Сентябрь засыпает. Теперь уже верхние перекладины железной тропы покрыты толстым, непробиваемым кожухом льда. Мои спутники в состоянии обойти этот пролет, используя крюки и веревки, но для меня спуск будет трудноватым. Все же я не беспокоюсь, по крайней мере, сегодня вечером я думаю о другом, я весь устремлен к тем пятидесяти или шестидесяти сантиметрам льда, что отделяют нас от сумеречного дракона. Ибо когда я на закате заканчивал вахту, мне показалось, что я заметил зверя! Земля сдвинулась, солнечный луч дальше обычного проник в пещеру, и вот тут-то мелькнула передо мной — всего на секунду — прекрасная белая голова с терпеливыми глазами.

Дремлет в гостиной, с ружьем поперек колен, такой ничтожный, едва различимый на поверхности мира, Командор, мой отец. В тот вечер волки оставили меня в покое, и я спустился вниз, попить воды из колонки. А может, перестал их бояться.

В тишине я подошел ближе. За ним на буфете чахнул венок — матери надо было умереть, чтобы ей наконец подарили цветы, — ему даже в голову не пришло поставить их в воду. Комната пахла вином, говяжьим студнем и еще немного потом. Его дочерна загорелые руки торчали из фуфайки, руки, управлявшиеся с топором так же легко, как я—с авторучкой. Кисти висели безвольно, но обманываться не стоило. Они были опасны.

Был у него такой бзик — вечером, как вернется из бара, принимался чистить ружье. В бар он в последнее время ходил часто, говорил, это у него траур. Вранье. Я после уроков посмотрел в толковом словаре: траур — скорбь, глубокое горе, вызванное утратой близкого человека; потом нашел скорбь — печаль, душевная боль, но там ни слова не говорилось про громкий хохот у стойки бара вместе с приятелями по охоте.

Я осторожно взял оружие. Командор засопел, пошевелился на стуле и опять стал храпеть. Хорошее ружье «дарн», модель 1906 года, он берег его как зеницу ока. Открыть затвор, взять рядом с глубокими тарелками пару двенадцатикалиберных патронов, зарядить, закрыть затвор. Я знал все действия наизусть, он сам меня натаскивал. Погладить арабскую вязь металла, шоколад дерева, гладкую синь ствола, такого же синего, как мой Корка; столько красоты — и на службе у зла. Поднять ружье. Навести целик и мушку на низкий лоб, меж выступающих надбровий и жестких, как ежовые иголки, волос. Не дрожать или хотя бы дрожать не так сильно. Командор на том конце ствола что-то сонно пробормотал, он ни о чем не догадывался.

Я мог бы сказать, что положил ружье и пошел наверх спать. Вранье. Я нажал на курок. Раздался выстрел, окно за спиной у Командора разлетелось вдребезги, сам он вскочил и вырвал у меня винтовку, — ты что, блин, творишь??? — красно-черно моргая глазами, налитыми злобой и вином. Прости, папа, я только думал поставить ружье на место; увидел, что ты спишь, не хотел тебя будить, оно само выстрелило.

Командор недоверчиво смотрел на меня. Он медленно сел, пожал плечами и снова заснул.

Убить человека трудно. Я знаю, я пробовал. В следующий раз буду следить за отдачей.

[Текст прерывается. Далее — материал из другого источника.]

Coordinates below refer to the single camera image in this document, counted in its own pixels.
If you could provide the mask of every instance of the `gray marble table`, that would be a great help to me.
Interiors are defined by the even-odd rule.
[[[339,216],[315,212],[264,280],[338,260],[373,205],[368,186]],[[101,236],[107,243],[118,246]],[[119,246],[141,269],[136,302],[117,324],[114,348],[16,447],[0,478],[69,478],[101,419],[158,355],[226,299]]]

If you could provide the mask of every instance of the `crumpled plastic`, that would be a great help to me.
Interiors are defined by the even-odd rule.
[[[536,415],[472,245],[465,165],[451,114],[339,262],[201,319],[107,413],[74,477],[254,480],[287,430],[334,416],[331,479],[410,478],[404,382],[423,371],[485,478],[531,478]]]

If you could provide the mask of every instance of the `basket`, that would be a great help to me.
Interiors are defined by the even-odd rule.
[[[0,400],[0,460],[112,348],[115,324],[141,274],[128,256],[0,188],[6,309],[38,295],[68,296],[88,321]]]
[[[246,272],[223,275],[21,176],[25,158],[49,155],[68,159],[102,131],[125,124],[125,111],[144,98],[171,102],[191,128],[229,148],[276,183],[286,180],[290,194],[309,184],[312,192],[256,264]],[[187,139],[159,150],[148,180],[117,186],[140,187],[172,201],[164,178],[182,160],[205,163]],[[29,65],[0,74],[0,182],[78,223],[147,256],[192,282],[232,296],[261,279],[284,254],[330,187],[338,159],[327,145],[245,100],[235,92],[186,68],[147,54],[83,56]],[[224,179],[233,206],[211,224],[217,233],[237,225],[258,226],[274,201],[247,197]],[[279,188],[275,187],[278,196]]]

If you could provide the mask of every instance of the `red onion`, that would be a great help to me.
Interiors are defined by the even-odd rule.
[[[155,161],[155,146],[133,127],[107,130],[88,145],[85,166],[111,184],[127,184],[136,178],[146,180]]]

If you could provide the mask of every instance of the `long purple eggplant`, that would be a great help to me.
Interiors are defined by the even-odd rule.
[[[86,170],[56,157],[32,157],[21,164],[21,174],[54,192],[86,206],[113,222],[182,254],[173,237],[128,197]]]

Говорил же я Умберто: Петер очень, очень странный. Хоть и не совсем в том смысле, как я думал. При нашей лагерной скученности случившееся было неизбежно, рано или поздно я все равно бы увидел.

Я возвращался со склада, а он стоял за своей палаткой и обтирался снегом. Он был без рубашки. Его руки и тощая грудь пестрели старыми шрамами, розовыми и белыми разводами — картография давних кошмаров. «Членовредительство, самоистязание, — сказал бы наш семейный врач, поглаживая бороду, — все ясно, у Петера в организме недостаток магния». Но не бывает самоистязания в чистом виде. Истязание всегда идет издалека, из внешнего мира, чья бы рука ни вела лезвие на последних сантиметрах, возле самой кожи. Я не знал, что именно пытался исторгнуть из себя Петер. Но я мог сказать ему, что ничего не выйдет, кто-кто, а я это знал. Мать часто повторяла, что у нас в роду тоска у всех в крови, а потом взяла и вскрыла себе вены, чтобы эту тоску выпустить. Не помогло, тоска никуда не делась.

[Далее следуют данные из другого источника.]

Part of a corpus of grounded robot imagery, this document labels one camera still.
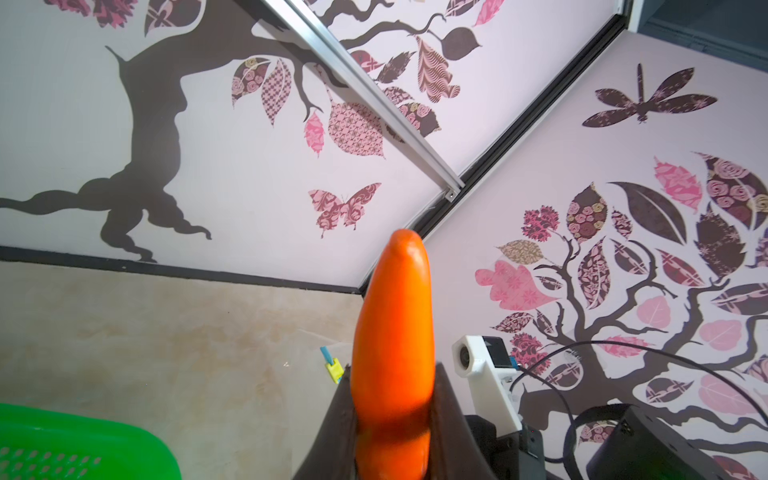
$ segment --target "orange silicone object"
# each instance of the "orange silicone object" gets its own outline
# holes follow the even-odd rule
[[[435,337],[429,260],[411,230],[392,234],[373,272],[357,320],[350,381],[362,480],[423,478]]]

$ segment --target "green plastic basket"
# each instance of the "green plastic basket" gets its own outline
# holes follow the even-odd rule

Петер замер и не пытался прикрыться. Я продолжал смотреть ему прямо в глаза. Я хотел что-то сказать, поведать ему о своих шрамах. Признаться, что я в свои пятьдесят два года все еще нашиваю на ворот свитера с изнанки метку со своим именем, потому что мать объяснила, что так она всегда меня найдет.

Но тут я раз в жизни последовал наказу Командора, повторяемому ежегодно на праздничном застолье: молчать и не вякать. Петер продолжил растираться снегом, а я — пошел дальше.